「お客さまが求めているのはガスそのものではなく、便利な暮らしではないのか」——
そんな思いから生まれたブランド「Gas One」は、LPガスを軸に電気・水事業へと展開し、サイサンを総合エネルギー企業へと押し上げた。
本書は、戦後の家庭用燃料として普及したLPガスが都市ガスやオール電化に押される中、逆境を跳ね返し成長を遂げたガスワングループと、三代目社長として企業をリードし25年10月にグループの会長となった川本武彦氏の挑戦を描いた一冊。

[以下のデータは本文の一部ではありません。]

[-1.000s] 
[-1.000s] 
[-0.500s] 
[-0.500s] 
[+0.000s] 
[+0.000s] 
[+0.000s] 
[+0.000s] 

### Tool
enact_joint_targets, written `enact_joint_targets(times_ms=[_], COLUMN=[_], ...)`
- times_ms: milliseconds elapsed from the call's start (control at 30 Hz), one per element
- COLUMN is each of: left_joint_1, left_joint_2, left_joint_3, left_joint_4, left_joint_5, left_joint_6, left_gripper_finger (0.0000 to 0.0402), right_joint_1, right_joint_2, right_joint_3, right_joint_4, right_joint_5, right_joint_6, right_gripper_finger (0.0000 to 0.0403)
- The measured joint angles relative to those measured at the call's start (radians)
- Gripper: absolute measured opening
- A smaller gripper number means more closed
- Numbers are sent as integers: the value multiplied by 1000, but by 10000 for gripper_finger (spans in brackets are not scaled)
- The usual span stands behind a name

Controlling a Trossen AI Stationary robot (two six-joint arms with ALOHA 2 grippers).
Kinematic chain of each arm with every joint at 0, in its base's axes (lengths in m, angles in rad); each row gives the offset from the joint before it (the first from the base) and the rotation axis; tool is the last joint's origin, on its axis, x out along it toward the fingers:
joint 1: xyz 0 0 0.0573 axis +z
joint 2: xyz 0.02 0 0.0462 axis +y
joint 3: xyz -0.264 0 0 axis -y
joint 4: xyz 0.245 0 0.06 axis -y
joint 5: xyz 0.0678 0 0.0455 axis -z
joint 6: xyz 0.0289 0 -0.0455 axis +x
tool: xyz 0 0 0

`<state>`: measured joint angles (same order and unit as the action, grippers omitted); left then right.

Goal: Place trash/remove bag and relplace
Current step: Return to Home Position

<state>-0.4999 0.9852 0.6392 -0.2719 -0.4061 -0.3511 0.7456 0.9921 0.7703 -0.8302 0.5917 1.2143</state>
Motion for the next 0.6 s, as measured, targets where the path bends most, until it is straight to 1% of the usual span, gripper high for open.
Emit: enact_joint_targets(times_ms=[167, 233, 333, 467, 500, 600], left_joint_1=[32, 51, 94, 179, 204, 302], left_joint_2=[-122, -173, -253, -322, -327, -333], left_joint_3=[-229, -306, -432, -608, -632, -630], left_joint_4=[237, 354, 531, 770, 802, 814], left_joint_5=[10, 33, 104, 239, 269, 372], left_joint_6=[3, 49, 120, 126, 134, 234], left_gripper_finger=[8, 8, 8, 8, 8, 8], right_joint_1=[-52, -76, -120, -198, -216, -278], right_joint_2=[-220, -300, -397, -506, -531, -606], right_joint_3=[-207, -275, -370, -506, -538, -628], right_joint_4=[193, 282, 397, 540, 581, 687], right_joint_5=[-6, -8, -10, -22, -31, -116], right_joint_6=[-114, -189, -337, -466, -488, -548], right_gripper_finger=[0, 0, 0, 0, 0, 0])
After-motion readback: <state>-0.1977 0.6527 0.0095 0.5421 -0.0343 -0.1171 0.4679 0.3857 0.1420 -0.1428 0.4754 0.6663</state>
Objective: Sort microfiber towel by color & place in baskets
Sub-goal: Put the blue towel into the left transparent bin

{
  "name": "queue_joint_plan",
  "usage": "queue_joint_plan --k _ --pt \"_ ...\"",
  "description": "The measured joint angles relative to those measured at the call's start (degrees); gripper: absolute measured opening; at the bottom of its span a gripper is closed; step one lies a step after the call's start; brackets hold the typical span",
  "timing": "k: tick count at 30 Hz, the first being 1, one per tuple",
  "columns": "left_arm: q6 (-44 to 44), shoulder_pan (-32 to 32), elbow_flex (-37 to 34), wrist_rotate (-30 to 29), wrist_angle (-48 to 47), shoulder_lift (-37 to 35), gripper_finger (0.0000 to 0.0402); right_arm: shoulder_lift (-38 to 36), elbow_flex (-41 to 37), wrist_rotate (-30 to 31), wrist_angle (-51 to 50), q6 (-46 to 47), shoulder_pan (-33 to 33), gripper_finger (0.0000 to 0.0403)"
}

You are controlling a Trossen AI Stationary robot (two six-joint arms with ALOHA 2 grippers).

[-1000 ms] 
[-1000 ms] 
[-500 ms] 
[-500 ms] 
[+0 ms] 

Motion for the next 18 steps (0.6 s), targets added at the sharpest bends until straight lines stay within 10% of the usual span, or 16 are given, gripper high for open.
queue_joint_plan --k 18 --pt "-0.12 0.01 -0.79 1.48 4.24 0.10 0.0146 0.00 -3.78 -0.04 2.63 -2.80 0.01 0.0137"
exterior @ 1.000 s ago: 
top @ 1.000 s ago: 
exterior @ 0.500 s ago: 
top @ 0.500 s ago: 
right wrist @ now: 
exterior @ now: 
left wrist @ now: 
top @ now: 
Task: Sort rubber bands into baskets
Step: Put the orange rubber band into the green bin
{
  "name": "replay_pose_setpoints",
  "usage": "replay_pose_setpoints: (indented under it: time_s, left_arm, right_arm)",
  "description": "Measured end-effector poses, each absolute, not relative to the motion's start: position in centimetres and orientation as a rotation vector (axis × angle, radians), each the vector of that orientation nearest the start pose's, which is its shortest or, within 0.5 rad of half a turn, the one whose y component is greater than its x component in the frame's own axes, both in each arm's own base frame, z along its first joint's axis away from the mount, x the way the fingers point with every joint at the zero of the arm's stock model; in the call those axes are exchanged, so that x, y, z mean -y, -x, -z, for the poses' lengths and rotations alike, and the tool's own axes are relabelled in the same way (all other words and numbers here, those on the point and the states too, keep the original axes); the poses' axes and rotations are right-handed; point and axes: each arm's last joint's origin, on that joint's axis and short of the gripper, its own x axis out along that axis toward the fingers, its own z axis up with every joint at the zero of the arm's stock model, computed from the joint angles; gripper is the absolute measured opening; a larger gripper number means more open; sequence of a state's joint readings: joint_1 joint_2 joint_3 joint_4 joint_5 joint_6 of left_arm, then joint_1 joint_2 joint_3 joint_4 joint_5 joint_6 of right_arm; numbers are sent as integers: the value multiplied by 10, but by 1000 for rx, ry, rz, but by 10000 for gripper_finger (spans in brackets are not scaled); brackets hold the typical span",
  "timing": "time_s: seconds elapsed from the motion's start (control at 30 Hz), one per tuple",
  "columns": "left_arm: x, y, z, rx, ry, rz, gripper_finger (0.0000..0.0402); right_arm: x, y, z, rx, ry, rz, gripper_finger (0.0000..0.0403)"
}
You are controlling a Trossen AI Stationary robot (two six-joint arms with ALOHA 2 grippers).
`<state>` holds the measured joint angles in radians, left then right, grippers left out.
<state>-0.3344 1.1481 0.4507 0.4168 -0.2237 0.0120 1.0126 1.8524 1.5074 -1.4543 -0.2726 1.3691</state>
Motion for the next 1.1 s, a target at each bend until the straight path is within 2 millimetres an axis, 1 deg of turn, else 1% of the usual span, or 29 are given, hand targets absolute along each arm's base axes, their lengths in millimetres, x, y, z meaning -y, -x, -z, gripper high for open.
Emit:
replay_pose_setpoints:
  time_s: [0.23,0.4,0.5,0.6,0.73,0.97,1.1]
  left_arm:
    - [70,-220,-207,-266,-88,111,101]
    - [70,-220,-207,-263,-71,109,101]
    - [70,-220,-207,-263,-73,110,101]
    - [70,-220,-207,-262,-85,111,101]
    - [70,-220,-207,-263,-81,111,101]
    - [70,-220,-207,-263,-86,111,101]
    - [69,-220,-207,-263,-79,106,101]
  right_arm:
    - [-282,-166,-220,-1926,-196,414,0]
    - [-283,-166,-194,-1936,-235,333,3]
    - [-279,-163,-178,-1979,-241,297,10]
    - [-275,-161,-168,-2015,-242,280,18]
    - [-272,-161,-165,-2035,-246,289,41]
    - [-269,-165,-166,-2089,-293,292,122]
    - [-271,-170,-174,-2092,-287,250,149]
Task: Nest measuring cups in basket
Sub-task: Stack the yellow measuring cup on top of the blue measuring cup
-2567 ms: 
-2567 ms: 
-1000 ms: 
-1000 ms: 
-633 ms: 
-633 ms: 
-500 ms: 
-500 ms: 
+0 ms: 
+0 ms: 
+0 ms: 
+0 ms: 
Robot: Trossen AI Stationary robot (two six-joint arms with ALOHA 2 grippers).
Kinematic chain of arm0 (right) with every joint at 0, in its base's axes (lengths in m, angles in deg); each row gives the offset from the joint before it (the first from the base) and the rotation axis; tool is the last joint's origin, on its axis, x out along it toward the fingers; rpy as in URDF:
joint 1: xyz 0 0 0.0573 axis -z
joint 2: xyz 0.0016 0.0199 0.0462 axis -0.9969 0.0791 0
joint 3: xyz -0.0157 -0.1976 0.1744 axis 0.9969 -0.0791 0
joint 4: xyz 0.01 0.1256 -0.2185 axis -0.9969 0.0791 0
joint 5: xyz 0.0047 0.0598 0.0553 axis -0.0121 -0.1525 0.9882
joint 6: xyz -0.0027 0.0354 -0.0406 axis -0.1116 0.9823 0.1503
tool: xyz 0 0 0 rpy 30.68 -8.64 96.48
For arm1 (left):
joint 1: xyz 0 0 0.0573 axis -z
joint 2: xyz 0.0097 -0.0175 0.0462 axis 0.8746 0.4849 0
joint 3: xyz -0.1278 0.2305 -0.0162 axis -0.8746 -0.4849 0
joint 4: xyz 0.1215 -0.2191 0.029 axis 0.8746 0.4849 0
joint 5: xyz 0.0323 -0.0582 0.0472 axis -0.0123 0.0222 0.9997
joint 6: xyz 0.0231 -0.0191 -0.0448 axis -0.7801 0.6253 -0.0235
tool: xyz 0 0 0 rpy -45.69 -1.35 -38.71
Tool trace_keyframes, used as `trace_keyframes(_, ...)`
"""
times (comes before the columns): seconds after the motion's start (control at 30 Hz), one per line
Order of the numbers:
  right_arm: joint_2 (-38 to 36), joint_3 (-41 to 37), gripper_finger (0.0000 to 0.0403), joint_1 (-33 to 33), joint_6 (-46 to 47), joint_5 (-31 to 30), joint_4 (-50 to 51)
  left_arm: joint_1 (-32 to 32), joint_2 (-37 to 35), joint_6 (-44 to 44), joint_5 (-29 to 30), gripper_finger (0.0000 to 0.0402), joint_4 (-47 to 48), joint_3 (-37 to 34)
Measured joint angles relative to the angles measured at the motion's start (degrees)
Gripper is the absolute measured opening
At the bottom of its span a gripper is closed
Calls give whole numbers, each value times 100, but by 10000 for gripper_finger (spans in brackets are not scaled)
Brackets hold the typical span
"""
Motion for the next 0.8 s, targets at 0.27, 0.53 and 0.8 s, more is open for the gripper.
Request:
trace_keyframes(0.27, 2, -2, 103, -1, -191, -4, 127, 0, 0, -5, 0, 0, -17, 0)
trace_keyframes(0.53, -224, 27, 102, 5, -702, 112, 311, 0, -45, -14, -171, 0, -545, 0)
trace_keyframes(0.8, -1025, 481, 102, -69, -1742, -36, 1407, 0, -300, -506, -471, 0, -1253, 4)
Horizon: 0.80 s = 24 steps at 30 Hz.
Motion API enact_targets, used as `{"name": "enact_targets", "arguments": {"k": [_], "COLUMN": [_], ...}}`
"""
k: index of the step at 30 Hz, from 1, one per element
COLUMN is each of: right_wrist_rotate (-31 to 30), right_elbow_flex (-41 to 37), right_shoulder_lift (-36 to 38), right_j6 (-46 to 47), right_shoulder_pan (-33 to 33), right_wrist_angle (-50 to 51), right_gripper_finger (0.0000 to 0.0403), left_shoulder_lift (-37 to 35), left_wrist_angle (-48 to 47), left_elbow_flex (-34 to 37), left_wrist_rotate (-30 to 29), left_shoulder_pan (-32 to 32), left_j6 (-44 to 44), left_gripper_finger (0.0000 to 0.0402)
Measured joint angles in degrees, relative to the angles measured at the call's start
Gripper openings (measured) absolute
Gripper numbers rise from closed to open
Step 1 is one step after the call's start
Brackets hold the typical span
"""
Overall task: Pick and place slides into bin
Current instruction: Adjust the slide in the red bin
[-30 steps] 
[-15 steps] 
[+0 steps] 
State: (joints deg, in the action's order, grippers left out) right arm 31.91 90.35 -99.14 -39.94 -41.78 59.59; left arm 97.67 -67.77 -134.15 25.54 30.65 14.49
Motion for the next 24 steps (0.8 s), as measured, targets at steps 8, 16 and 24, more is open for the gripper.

地域主権を尊重しながらM&Aで全国展開を進め、東日本大震災ではLPガスの強みを活かして被災地支援に奔走。2020年の“電力ショック”では創業以来初の赤字を経験するも、電力部門はグループ売上の25%を占めるまでに回復した。
「現状維持は後退である」——
川本氏の言葉通り、海外展開と多角化を加速させ、創業100周年に向けて売上1兆円という果敢な目標を掲げるガスワングループの姿勢は、人口減少社会における希望の光となるかもしれない。
私たちの暮らしを支えるエネルギーの裏側には、こうした企業の不断の努力がある。
その歩みから、日本企業の生存戦略と未来へのヒントを見出してほしい。